Bottom Line: Sparse coverage in HTP datasets may, however, distort network properties and confound predictions.We describe here a comprehensive database of genetic and protein interactions, and associated experimental evidence, for the budding yeast Saccharomyces cerevisiae, as manually curated from over 31,793 abstracts and online publications.We show that the LC dataset considerably improves the predictive power of network-analysis approaches.

View Article: PubMed Central - HTML - PubMed

Affiliation: Samuel Lunenfeld Research Institute, Mount Sinai Hospital, Toronto ON M5G 1X5, Canada. teresa.reguly@utoronto.ca

ABSTRACT

Background: The study of complex biological networks and prediction of gene function has been enabled by high-throughput (HTP) methods for detection of genetic and protein interactions. Sparse coverage in HTP datasets may, however, distort network properties and confound predictions.
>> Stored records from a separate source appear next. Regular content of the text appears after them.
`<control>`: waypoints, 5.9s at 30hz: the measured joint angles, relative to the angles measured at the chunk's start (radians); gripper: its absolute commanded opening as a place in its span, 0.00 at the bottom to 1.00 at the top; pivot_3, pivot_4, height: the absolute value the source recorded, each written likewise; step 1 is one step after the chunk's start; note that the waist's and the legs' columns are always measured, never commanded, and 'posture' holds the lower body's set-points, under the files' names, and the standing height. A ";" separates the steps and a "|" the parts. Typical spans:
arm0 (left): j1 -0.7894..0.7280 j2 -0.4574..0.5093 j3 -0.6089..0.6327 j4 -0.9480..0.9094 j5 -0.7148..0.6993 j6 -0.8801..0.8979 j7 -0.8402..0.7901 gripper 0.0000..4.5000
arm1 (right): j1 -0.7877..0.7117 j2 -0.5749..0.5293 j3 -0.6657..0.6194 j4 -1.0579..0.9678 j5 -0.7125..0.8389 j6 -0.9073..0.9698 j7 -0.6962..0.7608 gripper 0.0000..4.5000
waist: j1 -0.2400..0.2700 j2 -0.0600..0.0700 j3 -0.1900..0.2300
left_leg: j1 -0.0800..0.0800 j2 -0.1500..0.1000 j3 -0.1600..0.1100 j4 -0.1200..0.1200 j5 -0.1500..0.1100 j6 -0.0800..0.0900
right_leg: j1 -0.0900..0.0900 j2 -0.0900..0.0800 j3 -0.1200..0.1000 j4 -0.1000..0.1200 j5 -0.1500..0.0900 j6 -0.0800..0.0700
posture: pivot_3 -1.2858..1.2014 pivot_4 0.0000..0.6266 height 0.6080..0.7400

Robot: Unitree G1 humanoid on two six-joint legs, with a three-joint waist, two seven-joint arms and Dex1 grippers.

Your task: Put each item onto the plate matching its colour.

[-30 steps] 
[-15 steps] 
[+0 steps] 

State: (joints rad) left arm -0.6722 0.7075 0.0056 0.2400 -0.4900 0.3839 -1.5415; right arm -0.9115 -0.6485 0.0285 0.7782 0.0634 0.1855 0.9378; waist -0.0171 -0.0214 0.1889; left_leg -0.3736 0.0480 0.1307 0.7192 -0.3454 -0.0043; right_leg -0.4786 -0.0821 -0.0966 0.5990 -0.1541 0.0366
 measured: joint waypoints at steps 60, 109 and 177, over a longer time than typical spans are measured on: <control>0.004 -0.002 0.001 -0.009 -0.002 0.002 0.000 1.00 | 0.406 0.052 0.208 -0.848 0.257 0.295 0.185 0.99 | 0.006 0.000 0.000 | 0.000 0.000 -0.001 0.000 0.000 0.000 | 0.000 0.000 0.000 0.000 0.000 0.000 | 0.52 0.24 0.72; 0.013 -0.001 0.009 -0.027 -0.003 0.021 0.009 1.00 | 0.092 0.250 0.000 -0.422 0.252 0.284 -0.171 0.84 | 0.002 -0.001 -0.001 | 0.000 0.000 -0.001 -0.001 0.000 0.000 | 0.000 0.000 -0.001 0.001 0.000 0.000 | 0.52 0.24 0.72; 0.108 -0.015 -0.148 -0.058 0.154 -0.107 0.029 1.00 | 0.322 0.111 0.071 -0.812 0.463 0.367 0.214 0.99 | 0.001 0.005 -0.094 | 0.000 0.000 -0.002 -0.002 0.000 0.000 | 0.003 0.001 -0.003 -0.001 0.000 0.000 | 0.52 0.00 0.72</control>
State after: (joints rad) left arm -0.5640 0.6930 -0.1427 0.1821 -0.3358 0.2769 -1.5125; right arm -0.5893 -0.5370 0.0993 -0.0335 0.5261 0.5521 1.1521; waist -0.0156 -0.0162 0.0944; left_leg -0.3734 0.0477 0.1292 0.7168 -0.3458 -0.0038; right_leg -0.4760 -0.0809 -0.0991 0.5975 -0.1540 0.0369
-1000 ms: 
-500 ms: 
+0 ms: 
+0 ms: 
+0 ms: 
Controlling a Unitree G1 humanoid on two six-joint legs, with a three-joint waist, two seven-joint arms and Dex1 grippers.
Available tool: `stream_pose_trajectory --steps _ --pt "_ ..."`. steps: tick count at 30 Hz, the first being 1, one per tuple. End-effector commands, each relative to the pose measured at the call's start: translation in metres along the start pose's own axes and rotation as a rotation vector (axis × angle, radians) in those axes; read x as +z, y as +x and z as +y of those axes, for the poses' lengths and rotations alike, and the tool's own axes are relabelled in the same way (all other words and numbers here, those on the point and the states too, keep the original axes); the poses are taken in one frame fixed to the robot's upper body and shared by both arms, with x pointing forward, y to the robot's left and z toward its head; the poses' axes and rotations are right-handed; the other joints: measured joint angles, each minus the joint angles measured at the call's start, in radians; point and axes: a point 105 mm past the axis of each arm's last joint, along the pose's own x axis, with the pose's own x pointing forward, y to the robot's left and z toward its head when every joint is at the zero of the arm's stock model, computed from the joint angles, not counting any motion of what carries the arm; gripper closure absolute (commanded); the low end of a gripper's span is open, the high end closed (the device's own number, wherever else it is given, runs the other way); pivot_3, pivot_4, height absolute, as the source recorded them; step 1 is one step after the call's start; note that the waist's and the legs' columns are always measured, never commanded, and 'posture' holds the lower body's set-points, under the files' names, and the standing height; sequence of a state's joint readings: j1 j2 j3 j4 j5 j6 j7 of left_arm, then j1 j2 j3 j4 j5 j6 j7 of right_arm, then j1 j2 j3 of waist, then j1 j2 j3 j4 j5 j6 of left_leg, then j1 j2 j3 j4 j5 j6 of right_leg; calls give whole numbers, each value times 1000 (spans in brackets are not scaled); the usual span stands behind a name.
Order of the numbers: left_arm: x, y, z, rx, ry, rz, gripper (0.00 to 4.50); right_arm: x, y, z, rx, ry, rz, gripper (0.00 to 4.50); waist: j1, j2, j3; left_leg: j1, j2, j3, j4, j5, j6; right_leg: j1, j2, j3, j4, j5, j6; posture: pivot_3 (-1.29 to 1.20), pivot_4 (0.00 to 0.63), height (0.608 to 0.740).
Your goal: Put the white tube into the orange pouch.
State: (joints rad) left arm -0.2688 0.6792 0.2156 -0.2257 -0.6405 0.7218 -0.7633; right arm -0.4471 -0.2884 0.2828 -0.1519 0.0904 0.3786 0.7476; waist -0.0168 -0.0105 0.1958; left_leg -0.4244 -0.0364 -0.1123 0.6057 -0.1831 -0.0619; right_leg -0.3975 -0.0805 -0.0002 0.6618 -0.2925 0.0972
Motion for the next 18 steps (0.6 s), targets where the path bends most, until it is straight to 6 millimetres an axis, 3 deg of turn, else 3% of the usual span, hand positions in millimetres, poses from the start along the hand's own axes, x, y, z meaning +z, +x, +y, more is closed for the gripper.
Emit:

Although a vast number of well substantiated interactions are recorded in the scientific literature, these data have not yet been distilled into networks that enable system-level inference.

Results: We describe here a comprehensive database of genetic and protein interactions, and associated experimental evidence, for the budding yeast Saccharomyces cerevisiae, as manually curated from over 31,793 abstracts and online publications. This literature-curated (LC) dataset contains 33,311 interactions, on the order of all extant HTP datasets combined. Surprisingly, HTP protein-interaction datasets currently achieve only around 14% coverage of the interactions in the literature. The LC network nevertheless shares attributes with HTP networks, including scale-free connectivity and correlations between interactions, abundance, localization, and expression. We find that essential genes or proteins are enriched for interactions with other essential genes or proteins, suggesting that the global network may be functionally unified. This interconnectivity is supported by a substantial overlap of protein and genetic interactions in the LC dataset. We show that the LC dataset considerably improves the predictive power of network-analysis approaches. The full LC dataset is available at the BioGRID (http://www.thebiogrid.org) and SGD (http://www.yeastgenome.org/) databases.

Conclusion: Comprehensive datasets of biological interactions derived from the primary literature provide critical benchmarks for HTP methods, augment functional prediction, and reveal system-level attributes of biological networks.